- _Problem to solve_:
Instruction for the entries that follow: retype exactly the lines from the line with "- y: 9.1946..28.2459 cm" to the line with "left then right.", both included, and omit all others.

- _Given data_:

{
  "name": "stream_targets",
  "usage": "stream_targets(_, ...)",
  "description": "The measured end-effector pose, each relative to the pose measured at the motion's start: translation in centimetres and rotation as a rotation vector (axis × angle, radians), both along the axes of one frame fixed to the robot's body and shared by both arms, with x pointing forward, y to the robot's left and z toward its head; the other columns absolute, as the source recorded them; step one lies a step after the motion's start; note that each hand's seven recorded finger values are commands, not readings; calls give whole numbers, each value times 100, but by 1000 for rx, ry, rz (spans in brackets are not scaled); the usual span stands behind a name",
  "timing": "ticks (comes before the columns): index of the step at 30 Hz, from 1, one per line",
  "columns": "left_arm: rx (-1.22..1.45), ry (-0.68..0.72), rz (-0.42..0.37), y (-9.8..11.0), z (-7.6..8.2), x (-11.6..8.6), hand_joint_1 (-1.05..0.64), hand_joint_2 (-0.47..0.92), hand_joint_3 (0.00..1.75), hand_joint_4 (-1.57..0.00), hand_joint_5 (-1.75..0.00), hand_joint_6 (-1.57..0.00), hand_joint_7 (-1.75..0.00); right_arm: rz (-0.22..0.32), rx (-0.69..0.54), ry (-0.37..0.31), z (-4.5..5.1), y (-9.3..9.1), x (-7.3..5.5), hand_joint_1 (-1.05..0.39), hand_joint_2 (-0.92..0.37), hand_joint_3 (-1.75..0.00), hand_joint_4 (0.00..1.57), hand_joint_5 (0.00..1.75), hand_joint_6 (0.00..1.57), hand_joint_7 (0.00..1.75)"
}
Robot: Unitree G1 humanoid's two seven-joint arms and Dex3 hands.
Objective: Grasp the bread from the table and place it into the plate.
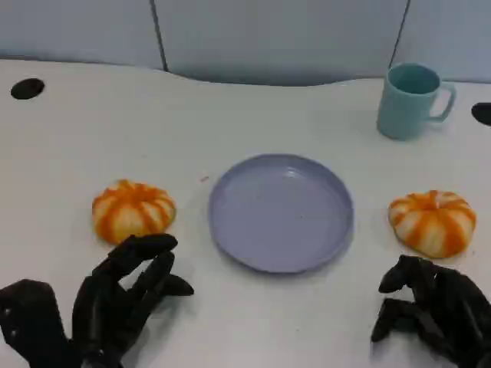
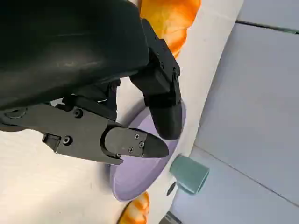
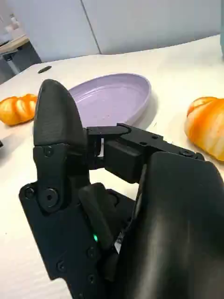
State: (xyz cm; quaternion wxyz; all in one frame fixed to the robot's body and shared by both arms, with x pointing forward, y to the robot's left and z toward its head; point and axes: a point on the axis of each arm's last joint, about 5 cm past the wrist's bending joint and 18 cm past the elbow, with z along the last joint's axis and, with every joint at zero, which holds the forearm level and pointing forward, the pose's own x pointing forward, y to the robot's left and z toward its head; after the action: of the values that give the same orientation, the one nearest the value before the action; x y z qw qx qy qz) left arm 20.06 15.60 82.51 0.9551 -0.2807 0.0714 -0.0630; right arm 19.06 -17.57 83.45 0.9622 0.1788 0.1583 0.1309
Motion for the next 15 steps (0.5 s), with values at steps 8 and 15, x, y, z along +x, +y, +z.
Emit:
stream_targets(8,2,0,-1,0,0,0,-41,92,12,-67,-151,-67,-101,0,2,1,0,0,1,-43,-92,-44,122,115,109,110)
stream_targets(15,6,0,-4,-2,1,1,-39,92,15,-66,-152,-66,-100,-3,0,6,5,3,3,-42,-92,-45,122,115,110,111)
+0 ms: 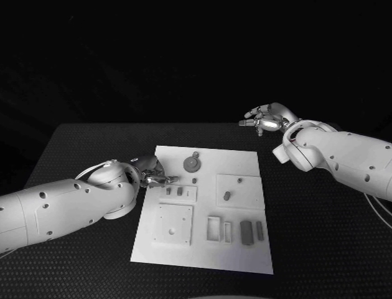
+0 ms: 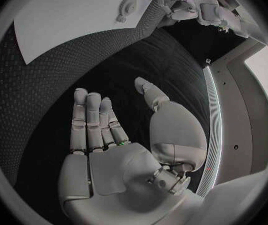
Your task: Assemble the parts on the task board
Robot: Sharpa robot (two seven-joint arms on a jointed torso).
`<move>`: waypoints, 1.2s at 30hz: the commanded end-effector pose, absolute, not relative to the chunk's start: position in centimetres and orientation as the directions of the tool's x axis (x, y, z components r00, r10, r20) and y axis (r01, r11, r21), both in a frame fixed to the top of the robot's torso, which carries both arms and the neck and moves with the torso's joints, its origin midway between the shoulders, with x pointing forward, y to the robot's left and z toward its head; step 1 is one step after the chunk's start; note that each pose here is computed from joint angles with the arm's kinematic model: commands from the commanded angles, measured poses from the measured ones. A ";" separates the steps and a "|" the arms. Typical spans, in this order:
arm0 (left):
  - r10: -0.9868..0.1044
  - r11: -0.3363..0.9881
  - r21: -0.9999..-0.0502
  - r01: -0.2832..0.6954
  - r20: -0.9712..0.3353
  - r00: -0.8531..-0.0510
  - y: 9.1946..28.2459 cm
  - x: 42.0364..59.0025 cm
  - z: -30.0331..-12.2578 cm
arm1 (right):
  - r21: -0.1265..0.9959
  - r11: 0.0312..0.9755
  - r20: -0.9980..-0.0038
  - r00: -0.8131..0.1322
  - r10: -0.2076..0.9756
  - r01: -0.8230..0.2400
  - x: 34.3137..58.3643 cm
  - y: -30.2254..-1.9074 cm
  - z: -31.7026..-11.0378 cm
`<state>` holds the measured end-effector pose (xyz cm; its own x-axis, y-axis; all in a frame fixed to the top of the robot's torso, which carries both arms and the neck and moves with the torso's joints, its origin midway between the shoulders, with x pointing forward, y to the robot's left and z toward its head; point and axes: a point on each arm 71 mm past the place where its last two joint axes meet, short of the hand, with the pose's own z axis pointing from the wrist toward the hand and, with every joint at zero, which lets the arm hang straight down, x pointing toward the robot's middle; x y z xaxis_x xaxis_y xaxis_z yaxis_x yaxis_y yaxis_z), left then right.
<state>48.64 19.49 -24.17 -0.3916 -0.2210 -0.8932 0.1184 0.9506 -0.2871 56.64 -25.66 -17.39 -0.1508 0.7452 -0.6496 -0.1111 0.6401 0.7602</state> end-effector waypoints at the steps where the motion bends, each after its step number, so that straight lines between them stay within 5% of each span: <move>1: -0.307 0.925 -0.364 0.105 -0.883 -0.356 19.5 49.1 -23.4 | 0.760 0.639 -0.650 -0.164 0.742 -0.117 56.6 -25.6 -17.4; 9: -0.461 0.838 -0.526 0.148 -0.826 -0.323 18.6 50.8 -21.1 | 0.760 0.639 -0.650 -0.166 0.742 -0.117 56.7 -25.4 -17.5; 14: -0.470 0.786 -0.557 0.268 -0.820 -0.328 17.3 51.5 -20.4 | 0.760 0.640 -0.650 -0.167 0.742 -0.114 56.7 -25.4 -17.7; 23: -0.290 0.752 -0.405 0.520 -0.912 -0.289 14.3 52.2 -20.0 | 0.761 0.639 -0.649 -0.171 0.742 -0.115 56.8 -25.2 -17.8; 36: -0.095 0.734 -0.245 0.633 -0.961 -0.261 11.7 52.1 -21.0 | 0.762 0.637 -0.647 -0.176 0.742 -0.117 56.8 -24.9 -17.8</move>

- _Result of this task_:
  - y: 9.1946..28.2459 cm
  - x: 42.0364..59.0025 cm
  - z: -30.0331..-12.2578 cm
arm1 (right):
  - r21: -0.1265..0.9959
  - r11: 0.0312..0.9755
  - r20: -0.9980..-0.0038
  - r00: -0.8131..0.1322
  - r10: -0.2076..0.9756
  - r01: -0.8230..0.2400
  - x: 34.3137..58.3643 cm
  - y: -30.2254..-1.9074 cm
  - z: -31.7026..-11.0378 cm
`<state>` holds the measured end-effector pose (xyz cm; its own x-axis, y-axis; all in a frame fixed to the top of the robot's torso, which carries both arms and the neck and moves with the torso's joints, its origin midway between the shoulders, with x pointing forward, y to the robot's left and z toward its head; point and axes: a point on each arm 71 mm past the place where its last two joint axes meet, short of the hand, with the pose's own z axis pointing from the wrist toward the hand and, with every joint at zero, which lets the arm hang straight down, x pointing toward the robot's middle; x y z xaxis_x xaxis_y xaxis_z yaxis_x yaxis_y yaxis_z), left then right.

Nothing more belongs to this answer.